Task goal | Reproduce exactly, and only, the lines below from the one containing "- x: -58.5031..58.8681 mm" through the one containing "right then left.".
..............................
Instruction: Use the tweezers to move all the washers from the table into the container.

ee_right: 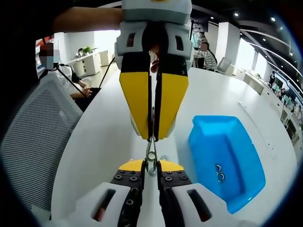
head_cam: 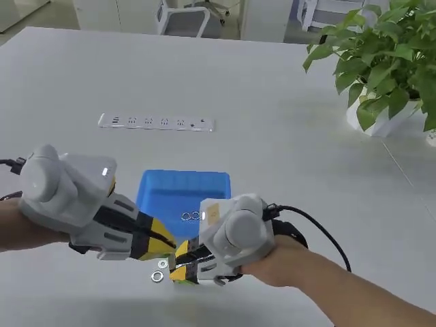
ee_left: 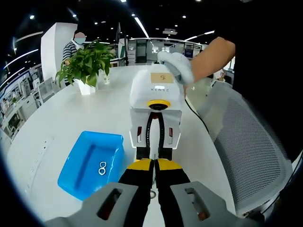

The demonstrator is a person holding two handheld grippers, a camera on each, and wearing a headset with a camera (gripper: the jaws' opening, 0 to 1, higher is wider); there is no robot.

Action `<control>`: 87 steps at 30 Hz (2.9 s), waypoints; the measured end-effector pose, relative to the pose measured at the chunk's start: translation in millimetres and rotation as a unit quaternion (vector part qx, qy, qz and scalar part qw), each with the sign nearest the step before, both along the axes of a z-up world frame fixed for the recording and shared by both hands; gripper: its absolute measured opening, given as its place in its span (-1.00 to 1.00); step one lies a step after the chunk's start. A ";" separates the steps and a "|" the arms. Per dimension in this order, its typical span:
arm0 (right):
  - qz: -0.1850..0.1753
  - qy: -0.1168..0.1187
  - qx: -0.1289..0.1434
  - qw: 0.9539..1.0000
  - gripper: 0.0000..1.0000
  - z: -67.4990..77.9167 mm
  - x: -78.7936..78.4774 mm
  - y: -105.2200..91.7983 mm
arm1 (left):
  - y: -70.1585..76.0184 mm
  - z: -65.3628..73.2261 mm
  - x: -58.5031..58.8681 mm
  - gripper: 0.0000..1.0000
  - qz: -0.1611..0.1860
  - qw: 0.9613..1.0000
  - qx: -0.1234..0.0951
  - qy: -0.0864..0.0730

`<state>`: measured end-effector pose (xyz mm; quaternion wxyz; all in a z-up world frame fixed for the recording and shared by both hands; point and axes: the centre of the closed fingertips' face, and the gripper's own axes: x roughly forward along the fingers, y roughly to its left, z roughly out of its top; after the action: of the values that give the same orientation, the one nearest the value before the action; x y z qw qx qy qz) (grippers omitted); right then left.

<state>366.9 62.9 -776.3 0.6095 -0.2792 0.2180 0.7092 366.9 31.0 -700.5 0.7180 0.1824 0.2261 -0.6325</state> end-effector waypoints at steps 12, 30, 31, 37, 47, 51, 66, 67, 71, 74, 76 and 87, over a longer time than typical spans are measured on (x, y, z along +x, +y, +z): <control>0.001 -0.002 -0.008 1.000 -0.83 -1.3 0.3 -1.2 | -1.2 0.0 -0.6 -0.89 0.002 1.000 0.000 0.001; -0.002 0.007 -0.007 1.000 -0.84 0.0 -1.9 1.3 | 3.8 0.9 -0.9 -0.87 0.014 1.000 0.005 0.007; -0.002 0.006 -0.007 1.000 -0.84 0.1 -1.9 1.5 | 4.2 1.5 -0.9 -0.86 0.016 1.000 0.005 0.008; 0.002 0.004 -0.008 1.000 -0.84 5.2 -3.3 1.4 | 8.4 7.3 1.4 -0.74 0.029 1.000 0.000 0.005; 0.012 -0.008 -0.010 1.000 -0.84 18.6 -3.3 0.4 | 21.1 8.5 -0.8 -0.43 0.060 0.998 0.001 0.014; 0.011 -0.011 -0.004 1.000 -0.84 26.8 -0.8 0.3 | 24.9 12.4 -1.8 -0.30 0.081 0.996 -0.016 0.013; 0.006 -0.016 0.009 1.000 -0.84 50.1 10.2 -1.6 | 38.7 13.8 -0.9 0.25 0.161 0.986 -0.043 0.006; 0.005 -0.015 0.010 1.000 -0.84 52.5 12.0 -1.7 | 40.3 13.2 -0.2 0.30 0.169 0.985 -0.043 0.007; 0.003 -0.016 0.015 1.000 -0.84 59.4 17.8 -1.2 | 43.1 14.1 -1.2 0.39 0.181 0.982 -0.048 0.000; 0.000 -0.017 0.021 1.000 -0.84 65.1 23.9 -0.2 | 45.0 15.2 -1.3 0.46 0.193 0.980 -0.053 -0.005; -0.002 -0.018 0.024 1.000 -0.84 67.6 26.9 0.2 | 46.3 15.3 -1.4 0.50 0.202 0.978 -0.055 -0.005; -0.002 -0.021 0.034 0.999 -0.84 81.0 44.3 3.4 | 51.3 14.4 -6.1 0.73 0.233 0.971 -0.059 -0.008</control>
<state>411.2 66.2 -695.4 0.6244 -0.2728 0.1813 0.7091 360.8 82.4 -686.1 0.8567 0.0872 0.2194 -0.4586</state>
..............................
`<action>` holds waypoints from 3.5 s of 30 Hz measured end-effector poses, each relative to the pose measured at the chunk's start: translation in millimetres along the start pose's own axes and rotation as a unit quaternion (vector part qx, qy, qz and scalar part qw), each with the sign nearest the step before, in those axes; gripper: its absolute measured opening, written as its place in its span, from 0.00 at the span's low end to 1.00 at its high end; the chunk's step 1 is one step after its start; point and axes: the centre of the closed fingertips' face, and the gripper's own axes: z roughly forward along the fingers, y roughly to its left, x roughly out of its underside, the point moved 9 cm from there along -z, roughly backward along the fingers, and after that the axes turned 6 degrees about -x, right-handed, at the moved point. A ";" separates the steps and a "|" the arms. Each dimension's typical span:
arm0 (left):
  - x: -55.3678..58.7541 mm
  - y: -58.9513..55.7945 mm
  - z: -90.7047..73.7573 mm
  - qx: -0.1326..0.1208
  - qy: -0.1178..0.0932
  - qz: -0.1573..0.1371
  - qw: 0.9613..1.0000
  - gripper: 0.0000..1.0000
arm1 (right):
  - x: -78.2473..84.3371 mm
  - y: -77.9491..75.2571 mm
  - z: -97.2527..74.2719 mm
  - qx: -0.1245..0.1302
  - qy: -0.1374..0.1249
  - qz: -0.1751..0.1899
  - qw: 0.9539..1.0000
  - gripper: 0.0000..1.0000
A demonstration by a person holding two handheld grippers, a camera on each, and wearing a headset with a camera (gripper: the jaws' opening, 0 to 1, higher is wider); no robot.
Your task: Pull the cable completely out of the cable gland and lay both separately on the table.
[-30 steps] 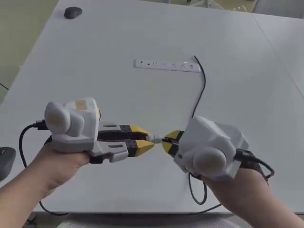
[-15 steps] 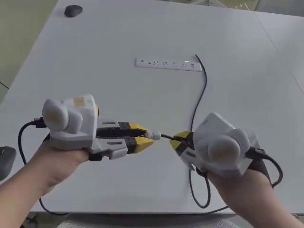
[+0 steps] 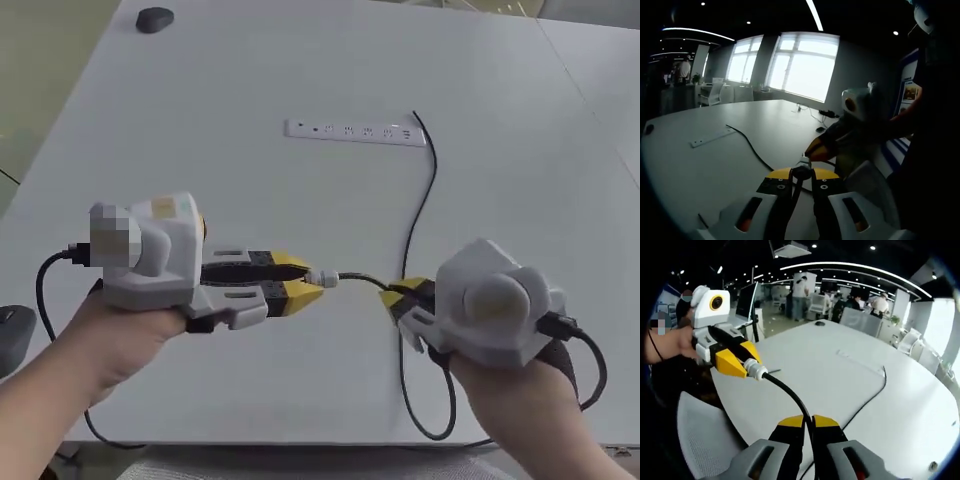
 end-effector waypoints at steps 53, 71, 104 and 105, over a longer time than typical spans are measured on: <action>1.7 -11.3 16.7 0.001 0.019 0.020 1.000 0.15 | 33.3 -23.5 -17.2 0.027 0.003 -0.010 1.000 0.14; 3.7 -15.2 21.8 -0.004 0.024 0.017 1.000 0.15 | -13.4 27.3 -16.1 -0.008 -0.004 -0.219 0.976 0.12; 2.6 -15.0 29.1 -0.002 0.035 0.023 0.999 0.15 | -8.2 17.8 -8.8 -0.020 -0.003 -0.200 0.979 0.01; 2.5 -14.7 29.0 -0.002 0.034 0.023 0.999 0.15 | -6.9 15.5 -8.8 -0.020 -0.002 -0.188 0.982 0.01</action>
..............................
Written response |
  - x: -58.5031..58.8681 mm
  - gripper: 0.0000..1.0000
  - qz: -0.1611..0.1860
  - qw: 0.9613..1.0000
  - qx: -0.1234..0.0951
  - qy: -0.0864..0.0730

`<state>`: measured end-effector pose (xyz mm; quaternion wxyz; all in a z-up world frame fixed for the recording and shared by both hands; point and axes: the centre of the closed fingertips' face, and the gripper's own axes: x roughly forward along the fingers, y roughly to its left, z roughly out of its top; after the action: of the values that give the same orientation, the one nearest the value before the action; x y z qw qx qy qz) (grippers omitted); right then left.

No further response is required.